When Townes Van Zandt dug up Blaze Foley’s coffin
If dearly departed rock stars reside in that castle in the sky, then we can only lovingly hope that the tragic masses of folk’s forgotten wayfarers traverse up to a dive bar in the stars, where the whisky is always sour, the pearly gates are guarded by a burly bouncer whom they know by name, and the guitars are always slightly out of tune. Music and tragedy are never far apart; even David Bowie nearly never made it, but folk and tragedy, in particular, is a harmonious match made in matrimony hell.
A lyrical genius held in the absolute highest regard by all 22 of us who’ve heard of him. Blaze Foley stumbled along to the crossroads where country and folk meet, and rather than sell his soul for success when he got there, he staggered onwards to the liquor store. Though the ‘Drunken Angel’ of the Texas outlaw music scene failed to garner much success, it’s hard to see whether the legend he cut out for himself isn’t a more fitting legacy. He never did seem to care much for success anyway.
Dubbed ‘The Duct Tape Messiah’ for the patchwork strappings that held his boots together – boots which should, by rights, have been fitted with a mileometer – this urban cowboy’s legend is as mystical and convoluted as the serpentine path he wove through America.
His whole life seemed as perfectly disorderly yet characterfully crafted as his own music – whether that be the fact that when he wasn’t sofa surfing, his most permanent and stable residence was a treehouse or that he was shot and murdered when defending a friend over his son stealing his welfare cheques – the man’s life seemed predestined by some Texan prognostication.
Nobody saw the rambling path that lay ahead of Foley quite like the songsmith himself, capturing the truthful essence of it in the beautiful lyrics to ‘Clay Pigeons’: “I’m tired of runnin’ round looking for answers I already know / I could build me a castle of memories just to have somewhere to go / Count the nights and the days that it takes to get back in the saddle again / Feed the pigeons some clay, turn the nights into day / And start talkin’ again when I know what to say.”
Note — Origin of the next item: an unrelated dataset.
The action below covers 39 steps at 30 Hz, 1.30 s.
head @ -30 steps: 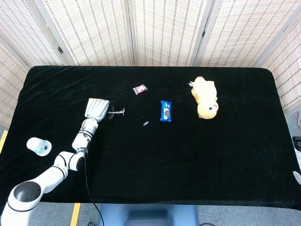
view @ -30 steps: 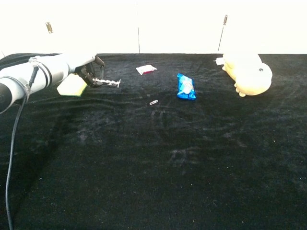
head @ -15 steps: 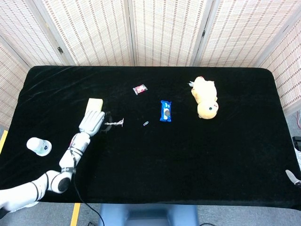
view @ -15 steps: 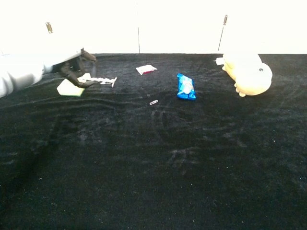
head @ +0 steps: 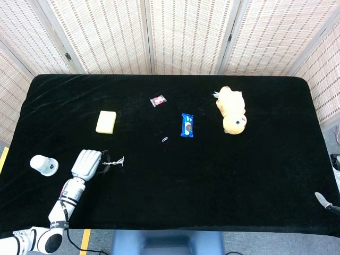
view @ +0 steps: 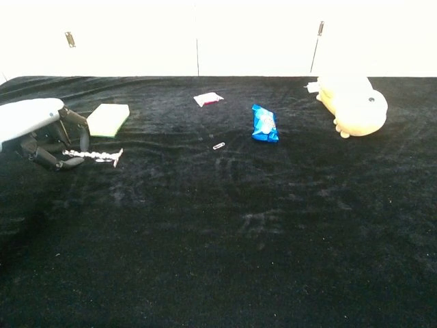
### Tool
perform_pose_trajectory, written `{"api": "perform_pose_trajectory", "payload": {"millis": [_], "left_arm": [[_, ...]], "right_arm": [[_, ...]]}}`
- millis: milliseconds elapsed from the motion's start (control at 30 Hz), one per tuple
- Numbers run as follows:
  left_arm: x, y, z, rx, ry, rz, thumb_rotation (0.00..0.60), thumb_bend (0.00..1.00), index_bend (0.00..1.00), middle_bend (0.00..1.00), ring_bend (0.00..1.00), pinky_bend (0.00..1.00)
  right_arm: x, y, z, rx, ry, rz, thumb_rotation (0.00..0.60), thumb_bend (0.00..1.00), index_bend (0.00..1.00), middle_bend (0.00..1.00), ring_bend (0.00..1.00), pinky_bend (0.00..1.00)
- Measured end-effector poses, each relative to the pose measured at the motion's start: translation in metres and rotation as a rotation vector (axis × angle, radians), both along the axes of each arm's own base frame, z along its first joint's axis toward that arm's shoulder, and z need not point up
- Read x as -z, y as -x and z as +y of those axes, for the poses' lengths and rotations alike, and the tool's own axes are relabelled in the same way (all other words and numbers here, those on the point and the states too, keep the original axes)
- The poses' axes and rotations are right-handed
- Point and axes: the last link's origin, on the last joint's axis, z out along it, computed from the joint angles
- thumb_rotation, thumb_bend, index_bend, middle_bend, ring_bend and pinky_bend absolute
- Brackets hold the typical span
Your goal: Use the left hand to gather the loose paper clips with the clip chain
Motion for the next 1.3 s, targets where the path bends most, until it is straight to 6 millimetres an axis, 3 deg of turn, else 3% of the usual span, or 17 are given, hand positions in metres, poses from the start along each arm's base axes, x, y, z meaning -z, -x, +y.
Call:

He was even buried in a duct tape-covered coffin, and therein lies another mystic note in his legend. Throughout his life, he had always made it clear that should he perish before his friend Townes Van Zandt, then he wanted his guitar to go to him. When he did die before him, his last words were apparently “please don’t let me die” – and there is a hint that those words may have pertained to keeping the legacy of his music alive more so than in a bodily sense.
Thus, Van Zandt was determined to adhere to his friend’s wishes. So, when Foley’s possessions wound up in a pawn shop after he passed, Van Zandt told the clerk that the guitar had been left for him and he was there to collect it. However, the clerk insisted that without a pawn stub, that transaction was impossible. So, along with the rest of Foley’s friends, they searched every possession (which wasn’t much) that the late musician had left behind. The pawn slip was nowhere to be found.
So, they concluded that it must’ve been in the suit pocket that he was buried in. Luckily, Van Zandt came from a farming family, so he simply borrowed a backhoe and drove it to the grave site. They then dug up the country cadaver, went through his pockets and lo and behold they found the pawn ticket. As the tale goes in the Duct Tape Messiah documentary, Van Zandt went straight to the pawn shop with the freshly dug-up stub and collected Foley’s guitar that he kept in his possession until he, too, passed away.